What you should do:
Locate every line below that contains the word "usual" and copy it.

Records supplied:

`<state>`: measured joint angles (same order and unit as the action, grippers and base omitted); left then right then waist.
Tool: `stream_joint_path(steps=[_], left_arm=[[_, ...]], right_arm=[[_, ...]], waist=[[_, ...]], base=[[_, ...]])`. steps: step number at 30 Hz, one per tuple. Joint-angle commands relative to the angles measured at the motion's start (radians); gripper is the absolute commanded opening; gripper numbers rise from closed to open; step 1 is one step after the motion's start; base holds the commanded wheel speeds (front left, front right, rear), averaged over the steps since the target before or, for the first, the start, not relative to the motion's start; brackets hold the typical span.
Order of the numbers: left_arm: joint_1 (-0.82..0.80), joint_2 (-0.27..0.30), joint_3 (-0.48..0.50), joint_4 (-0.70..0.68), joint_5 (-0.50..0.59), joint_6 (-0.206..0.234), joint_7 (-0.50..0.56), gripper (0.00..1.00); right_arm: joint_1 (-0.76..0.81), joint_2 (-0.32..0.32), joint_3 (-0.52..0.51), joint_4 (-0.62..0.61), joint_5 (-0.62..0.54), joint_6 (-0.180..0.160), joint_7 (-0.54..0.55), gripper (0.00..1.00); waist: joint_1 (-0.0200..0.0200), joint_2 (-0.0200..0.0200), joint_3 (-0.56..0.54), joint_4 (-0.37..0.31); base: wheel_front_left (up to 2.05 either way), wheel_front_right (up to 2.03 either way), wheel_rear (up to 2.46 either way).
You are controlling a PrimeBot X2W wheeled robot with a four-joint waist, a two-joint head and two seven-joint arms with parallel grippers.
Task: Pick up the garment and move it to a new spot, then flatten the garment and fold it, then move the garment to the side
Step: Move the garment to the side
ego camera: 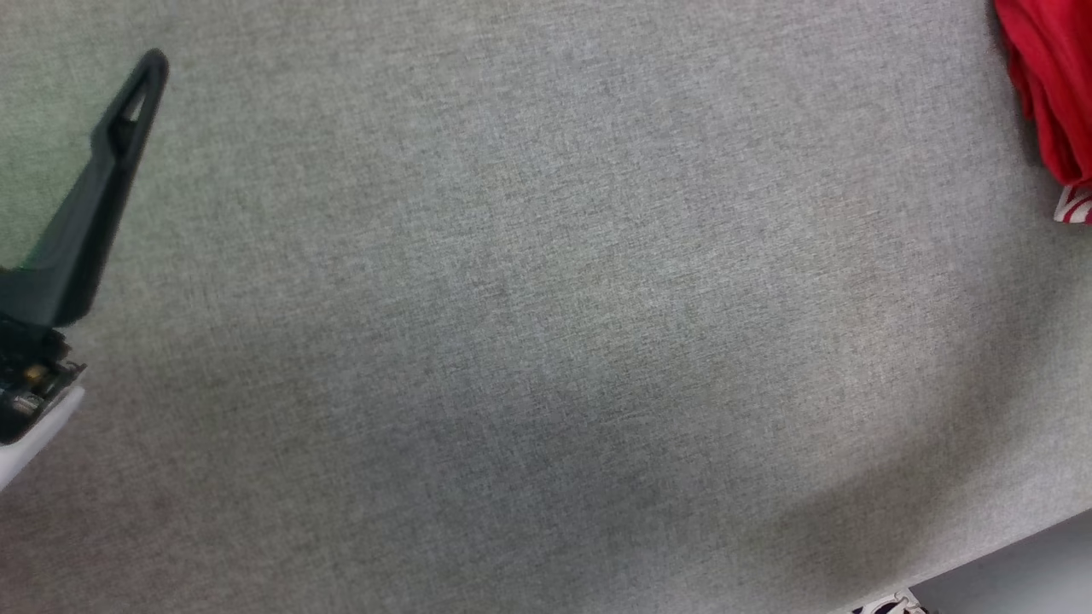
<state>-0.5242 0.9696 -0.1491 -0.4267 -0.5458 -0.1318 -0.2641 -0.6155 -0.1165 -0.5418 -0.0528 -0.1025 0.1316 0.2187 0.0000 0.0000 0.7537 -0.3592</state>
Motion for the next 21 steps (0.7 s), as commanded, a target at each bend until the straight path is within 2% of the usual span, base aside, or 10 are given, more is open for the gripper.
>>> stream_joint_path(steps=[1, 9, 10, 11, 15, 21], left_arm=[[0.011, 0.001, 0.004, 0.003, -0.005, 0.003, 0.001, 1.0], [0.015, -0.006, 0.003, 0.014, -0.005, 0.003, 0.001, 1.0], [0.016, -0.006, 0.002, 0.016, -0.005, 0.003, 0.001, 1.0], [0.017, -0.007, 0.0, 0.018, -0.006, 0.003, 0.001, 1.0], [0.019, -0.006, 0.003, 0.023, -0.01, 0.003, 0.001, 1.0], [0.041, 0.004, 0.011, 0.027, -0.016, 0.003, 0.001, 1.0]], right_arm=[[-0.017, 0.003, 0.001, 0.012, -0.008, -0.002, -0.01, 0.0], [-0.04, 0.01, -0.015, 0.044, -0.063, -0.002, -0.036, 0.0], [-0.044, 0.011, -0.015, 0.047, -0.069, -0.002, -0.037, 0.08], [-0.048, 0.011, -0.015, 0.049, -0.078, -0.002, -0.036, 0.2], [-0.052, 0.014, -0.025, 0.053, -0.145, -0.002, -0.029, 0.0], [-0.076, 0.052, -0.063, 0.069, -0.307, -0.002, -0.028, 0.0]], waist=[[0.0, 0.0, 0.0, 0.002], [0.0, 0.0, -0.007, 0.009], [0.0, 0.0, -0.008, 0.01], [0.0, 0.0, -0.009, 0.011], [0.0, 0.0, -0.007, 0.015], [0.0, 0.0, 0.003, 0.007]], base=[[0.0, 0.0, 0.0], [0.0, 0.0, 0.0], [0.0, 0.0, 0.0], [0.0, 0.0, 0.0], [0.0, 0.0, 0.0], [0.0, 0.0, 0.0]])
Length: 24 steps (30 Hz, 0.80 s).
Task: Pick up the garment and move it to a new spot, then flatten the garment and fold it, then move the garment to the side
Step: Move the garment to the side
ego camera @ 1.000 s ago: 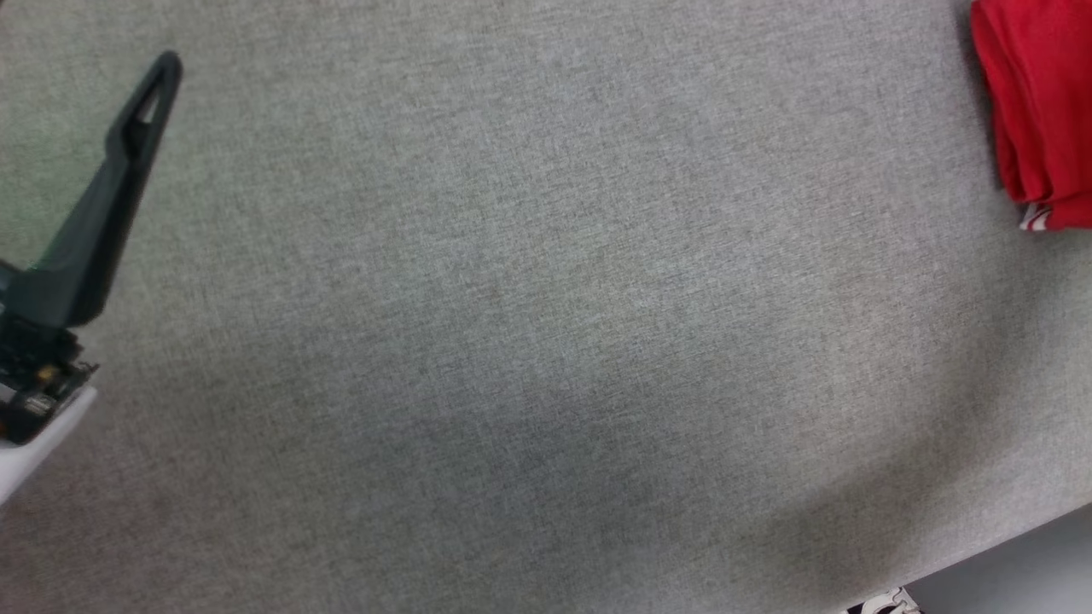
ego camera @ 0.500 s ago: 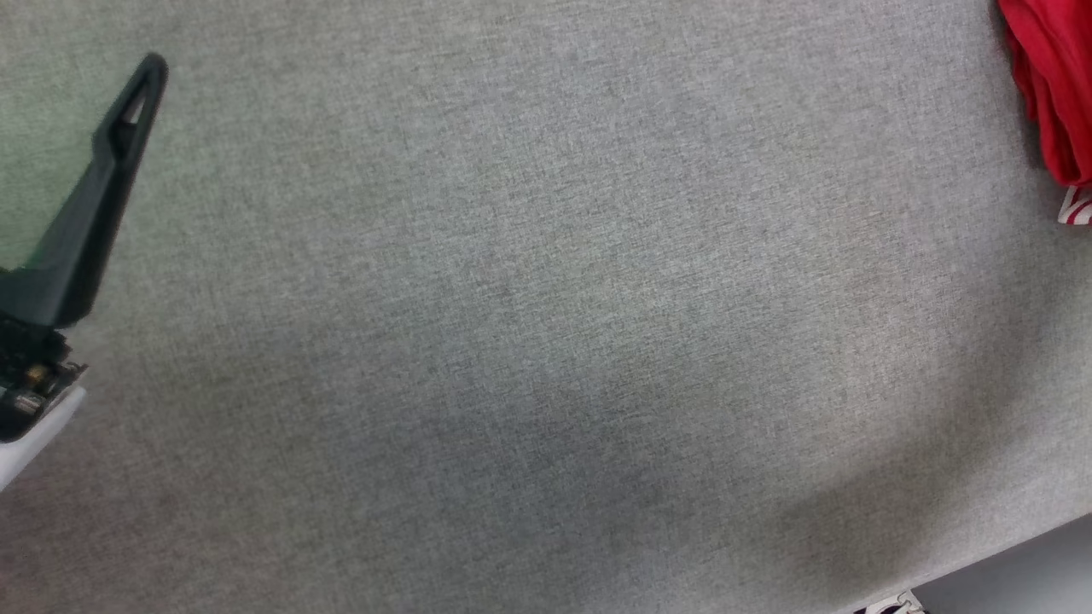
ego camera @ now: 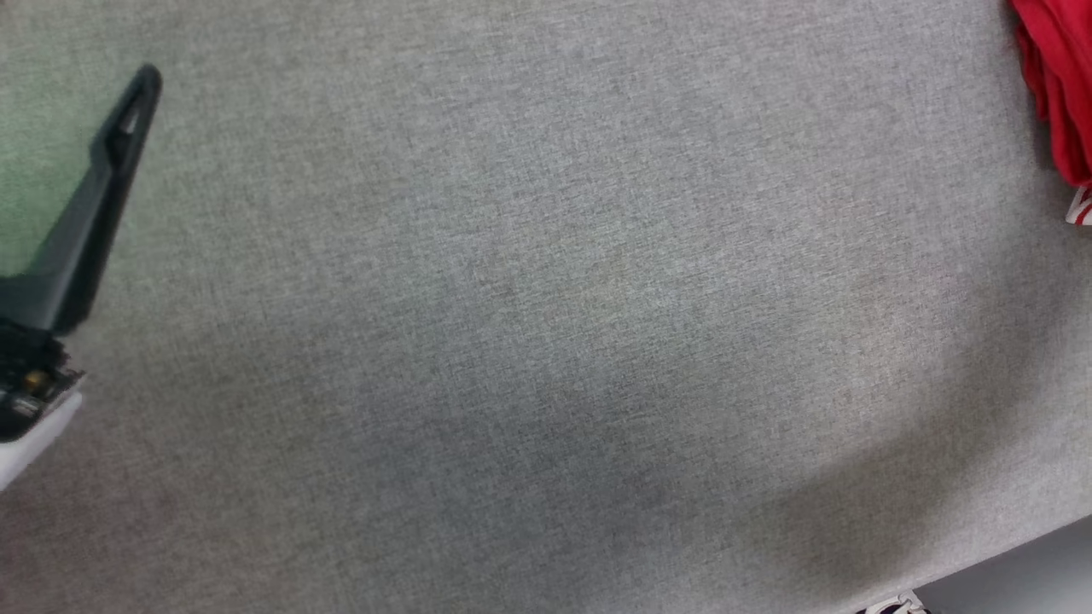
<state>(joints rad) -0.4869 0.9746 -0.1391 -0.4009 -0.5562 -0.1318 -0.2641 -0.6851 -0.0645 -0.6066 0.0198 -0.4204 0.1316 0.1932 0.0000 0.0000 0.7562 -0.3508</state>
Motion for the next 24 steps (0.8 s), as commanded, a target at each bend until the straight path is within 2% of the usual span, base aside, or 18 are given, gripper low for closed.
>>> stream_joint_path(steps=[1, 4, 10, 18, 23, 24], left_arm=[[0.008, -0.001, 0.001, 0.001, -0.005, 0.003, 0.001, 1.0], [0.016, -0.008, -0.007, -0.006, -0.004, 0.003, 0.001, 1.0], [0.023, -0.006, -0.008, -0.003, -0.008, 0.003, 0.001, 1.0], [0.046, 0.009, 0.009, 0.001, -0.009, 0.003, 0.001, 1.0], [0.044, 0.003, 0.004, -0.001, -0.004, 0.003, 0.001, 1.0], [0.042, 0.001, 0.002, -0.001, -0.004, 0.003, 0.001, 1.0]], right_arm=[[-0.012, 0.006, -0.007, 0.004, -0.011, -0.002, -0.006, 0.0], [-0.033, 0.012, -0.05, 0.031, -0.049, -0.002, -0.023, 0.0], [-0.057, 0.015, -0.117, 0.121, -0.011, -0.002, -0.085, 0.0], [-0.103, 0.015, -0.117, 0.261, 0.01, -0.002, -0.193, 0.0], [-0.129, 0.015, -0.133, 0.329, -0.019, -0.002, -0.228, 0.0], [-0.132, 0.015, -0.137, 0.341, -0.024, -0.002, -0.231, 0.11]], waist=[[0.0, 0.0, 0.0, -0.002], [0.0, 0.0, -0.003, 0.007], [0.0, 0.0, 0.003, 0.036], [0.0, 0.0, 0.011, 0.044], [0.0, 0.0, 0.002, 0.043], [0.0, 0.0, -0.001, 0.043]], base=[[0.0, 0.0, 0.0], [0.0, 0.0, 0.0], [0.0, 0.0, 0.0], [0.0, 0.0, 0.0], [0.0, 0.0, 0.0], [0.0, 0.0, 0.0]])
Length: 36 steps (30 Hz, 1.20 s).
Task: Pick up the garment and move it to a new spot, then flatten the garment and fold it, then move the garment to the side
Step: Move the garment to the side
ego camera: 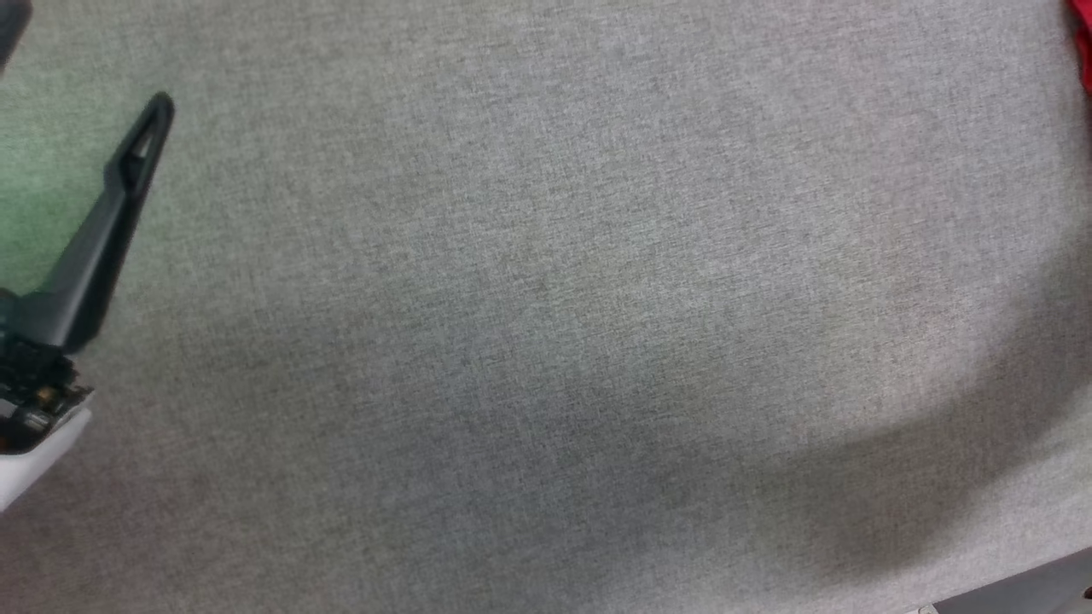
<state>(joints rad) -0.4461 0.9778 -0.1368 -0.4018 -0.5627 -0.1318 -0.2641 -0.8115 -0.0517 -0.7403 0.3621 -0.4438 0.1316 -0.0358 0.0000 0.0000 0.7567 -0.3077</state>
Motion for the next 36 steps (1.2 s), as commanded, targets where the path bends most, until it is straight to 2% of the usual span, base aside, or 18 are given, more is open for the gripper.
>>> stream_joint_path(steps=[1, 2, 6, 12, 17, 24, 30, 36], left_arm=[[-0.001, -0.004, -0.002, 0.001, 0.004, 0.003, 0.001, 1.0], [-0.002, -0.008, -0.002, 0.002, 0.004, 0.003, 0.001, 1.0], [-0.001, -0.031, -0.009, 0.013, 0.008, 0.003, 0.001, 1.0], [0.019, -0.125, -0.031, 0.076, 0.012, 0.003, 0.001, 1.0], [0.05, -0.209, -0.054, 0.138, 0.029, 0.003, 0.001, 1.0], [0.091, -0.326, -0.064, 0.211, 0.045, 0.003, 0.001, 1.0], [0.141, -0.407, -0.063, 0.287, 0.054, 0.003, 0.001, 1.0], [0.208, -0.477, -0.034, 0.369, 0.064, 0.003, 0.001, 1.0]], right_arm=[[-0.008, 0.002, -0.007, 0.01, -0.006, -0.002, -0.008, 0.47], [-0.011, 0.002, -0.009, 0.018, -0.012, -0.002, -0.012, 0.99], [0.003, 0.002, -0.005, 0.036, -0.033, -0.002, -0.032, 1.0], [0.067, 0.001, 0.08, 0.003, -0.028, -0.002, -0.046, 1.0], [0.113, 0.0, 0.155, -0.072, 0.007, -0.002, -0.026, 1.0], [0.186, -0.047, 0.308, -0.163, 0.087, -0.002, 0.048, 1.0], [0.245, -0.036, 0.431, -0.144, 0.165, -0.002, 0.072, 1.0], [0.323, -0.017, 0.517, -0.078, 0.219, -0.002, 0.0, 1.0]], waist=[[0.0, 0.0, -0.005, 0.0], [0.0, 0.0, -0.01, -0.001], [0.0, 0.0, -0.037, 0.001], [0.0, 0.0, -0.132, 0.032], [0.0, 0.0, -0.219, 0.075], [0.0, 0.0, -0.328, 0.144], [0.0, 0.0, -0.412, 0.205], [0.0, 0.0, -0.486, 0.26]], base=[[0.0, 0.0, 0.0], [0.0, 0.0, 0.0], [0.0, 0.0, 0.0], [0.0, 0.0, 0.0], [0.0, 0.0, 0.0], [0.0, 0.0, 0.0], [0.0, 0.0, 0.0], [0.0, 0.0, 0.0]])
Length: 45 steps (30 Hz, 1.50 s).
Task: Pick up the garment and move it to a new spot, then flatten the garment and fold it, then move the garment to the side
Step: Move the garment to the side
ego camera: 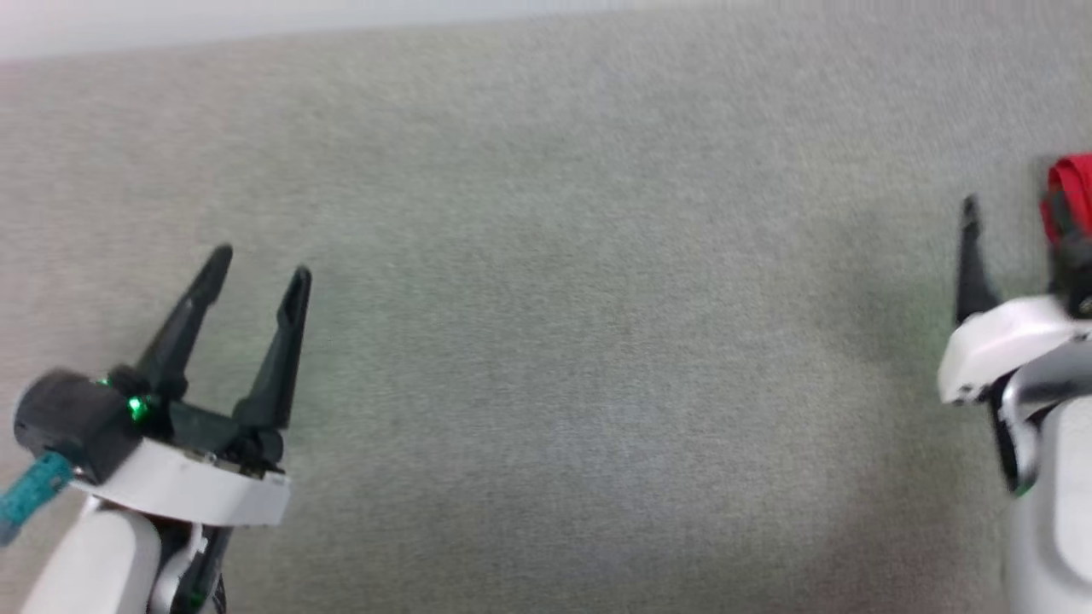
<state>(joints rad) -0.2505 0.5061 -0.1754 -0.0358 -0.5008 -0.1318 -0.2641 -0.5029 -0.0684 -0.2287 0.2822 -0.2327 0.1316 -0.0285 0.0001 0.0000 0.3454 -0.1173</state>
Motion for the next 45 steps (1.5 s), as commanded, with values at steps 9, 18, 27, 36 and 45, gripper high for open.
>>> stream_joint_path(steps=[9, 18, 27, 36, 45], left_arm=[[0.134, -0.093, 0.09, 0.109, 0.024, 0.003, 0.001, 1.0], [0.229, -0.16, 0.159, 0.121, 0.051, 0.003, 0.001, 1.0], [0.302, -0.199, 0.201, 0.081, 0.09, 0.003, 0.001, 1.0], [0.386, -0.218, 0.232, 0.035, 0.123, 0.003, 0.001, 1.0], [0.452, -0.246, 0.245, -0.007, 0.135, 0.003, 0.001, 1.0]], right_arm=[[0.115, 0.015, 0.087, 0.117, 0.086, -0.002, -0.171, 1.0], [0.198, 0.018, 0.113, 0.113, 0.199, -0.002, -0.226, 1.0], [0.315, 0.019, 0.117, 0.016, 0.263, -0.002, -0.235, 1.0], [0.438, 0.019, 0.114, -0.079, 0.3, -0.002, -0.232, 1.0], [0.536, 0.019, 0.094, -0.17, 0.344, -0.002, -0.22, 1.0]], waist=[[-0.0001, 0.0, -0.175, 0.114], [-0.0001, 0.0, -0.239, 0.137], [-0.0001, 0.0, -0.292, 0.141], [-0.0001, 0.0, -0.339, 0.147], [-0.0001, 0.0, -0.348, 0.152]], base=[[0.0, 0.0, 0.0], [0.0, 0.0, 0.0], [0.0, 0.0, 0.0], [0.0, 0.0, 0.0], [0.0, 0.0, 0.0]])
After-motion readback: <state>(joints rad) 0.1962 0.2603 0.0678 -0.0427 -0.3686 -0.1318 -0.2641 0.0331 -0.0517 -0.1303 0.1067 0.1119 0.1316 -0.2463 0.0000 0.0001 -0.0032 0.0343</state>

Solution to the problem:
Motion for the next 21 steps (0.7 s), as commanded, a target at each bend until the straight path is within 2% of the usual span, base aside, or 10 are given, more is open for the gripper.
Motion for the next 24 steps (0.8 s), as commanded, a target at each bend until the straight path is within 2% of the usual span, base aside, or 18 are given, gripper low for closed.
Motion for the next 36 steps (1.2 s), as commanded, targets where the path bends most, until it is straight to 2% of the usual span, base aside, or 18 are given, more is open for the gripper.

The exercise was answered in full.